If there was one thing the regulars at the Nutcracker restaurant could agree upon Tuesday, it was that the presidential campaign went on for far too long.

Like voters throughout Ohio, residents of this small town east of Columbus were inundated for months with ads, campaign mail and phone calls. Just Monday, both President Barack Obama and Republican challenger Mitt Romney stumped in central Ohio for the umpteenth time.

"Overbearing," said 77-year-old Ken Armentrout, a retired truck driver who stopped in to eat after voting for Romney on a bright, frosty day. "It was the same thing over and over."

"Annoying," added Jack Cruikshank, a 69-year-old retired heavy equipment operator who voted early for Romney. "They beat you over the head with it."

Sitting between them was 61-year-old Lewie Hoskinson, a retired city worker who his friends claim is the only Obama supporter in the town of 14,000 souls. "I'm sure there are others, but I'm the only one who will admit it," Hoskins said, to belly laughs from his buddies.

Pataskala and rural Licking County are so Republican that Hoskins twice had his Obama yard sign vandalized.
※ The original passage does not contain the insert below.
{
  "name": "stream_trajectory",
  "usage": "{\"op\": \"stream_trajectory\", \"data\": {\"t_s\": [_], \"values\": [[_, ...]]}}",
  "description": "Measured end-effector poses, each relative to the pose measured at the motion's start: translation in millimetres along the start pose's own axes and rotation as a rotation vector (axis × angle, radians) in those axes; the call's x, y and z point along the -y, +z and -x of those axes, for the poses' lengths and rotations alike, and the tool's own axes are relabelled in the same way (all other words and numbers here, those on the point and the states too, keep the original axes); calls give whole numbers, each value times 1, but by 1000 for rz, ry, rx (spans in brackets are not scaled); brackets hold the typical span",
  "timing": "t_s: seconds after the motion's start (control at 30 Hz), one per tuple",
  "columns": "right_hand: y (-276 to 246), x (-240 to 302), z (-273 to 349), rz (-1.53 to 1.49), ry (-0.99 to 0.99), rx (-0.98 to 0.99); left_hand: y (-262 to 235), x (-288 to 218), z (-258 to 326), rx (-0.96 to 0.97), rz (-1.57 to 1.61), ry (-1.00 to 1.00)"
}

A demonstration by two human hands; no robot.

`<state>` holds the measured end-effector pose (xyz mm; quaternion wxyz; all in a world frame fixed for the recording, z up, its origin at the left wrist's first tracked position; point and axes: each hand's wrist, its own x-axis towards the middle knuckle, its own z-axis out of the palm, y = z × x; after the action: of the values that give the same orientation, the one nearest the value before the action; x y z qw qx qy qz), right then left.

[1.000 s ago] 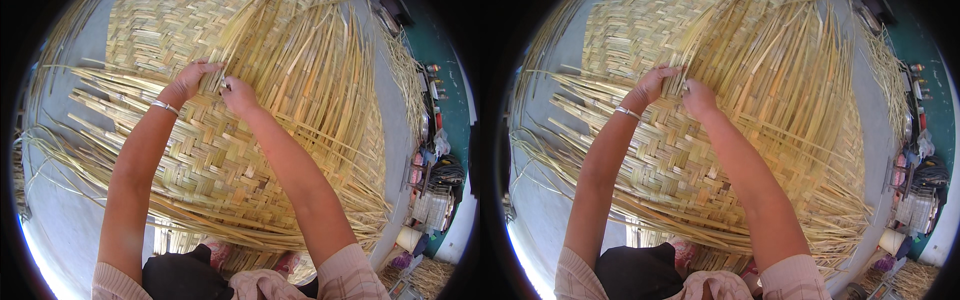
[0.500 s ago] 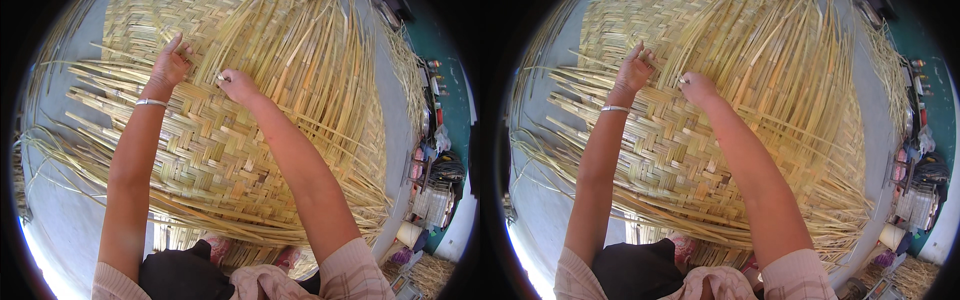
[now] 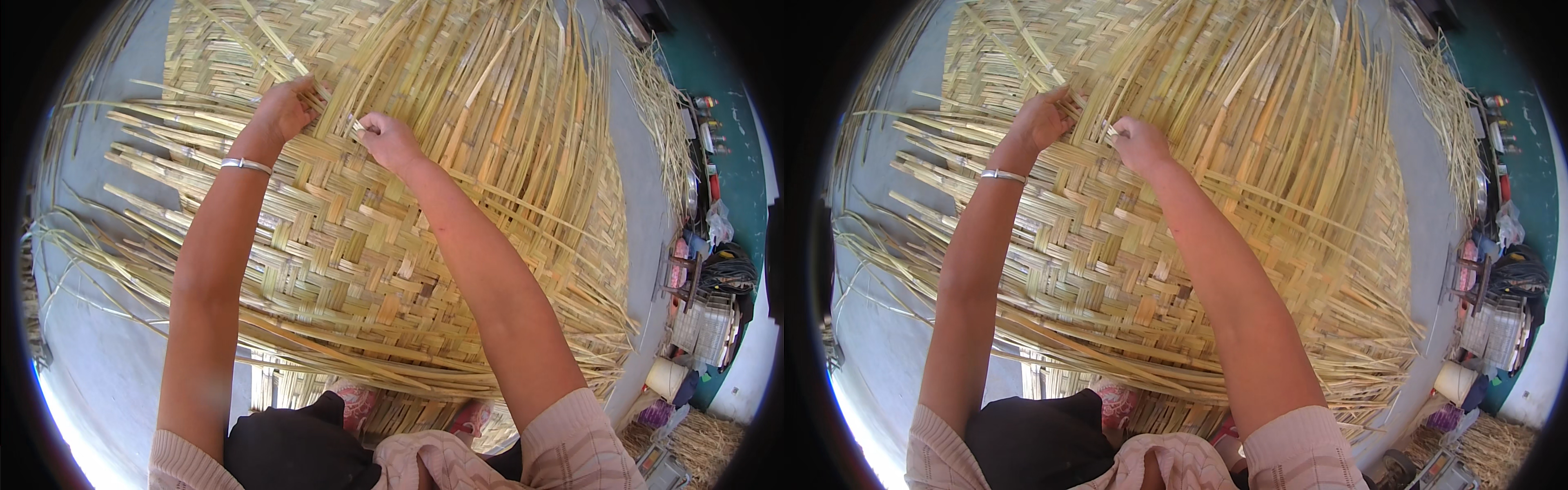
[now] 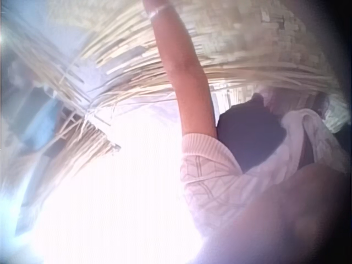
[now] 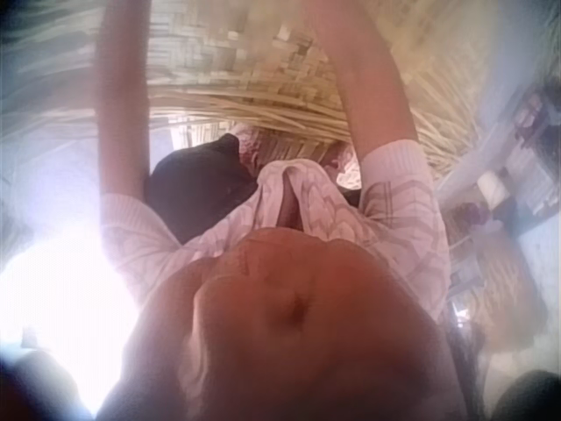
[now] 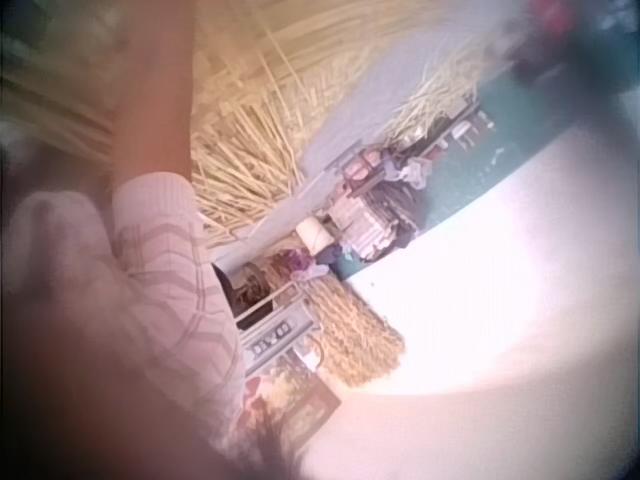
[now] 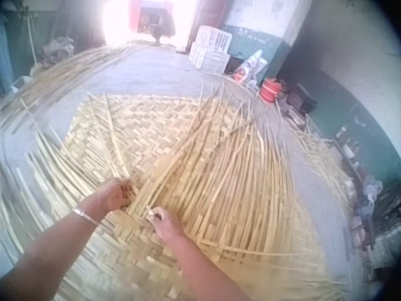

Still, Hoskinson said he supported the president because he seemed more in touch with the working man and because he engineered the auto bailout, a big deal in a state where that industry looms large.

His friends acknowledged they weren't exactly thrilled with Romney but said Obama hadn't done enough to get the economy moving.

And on that subject, these Republicans and their Democratic companion could also find consensus.

In Ohio and the rest of the country, they said, this Election Day was still all about the economy.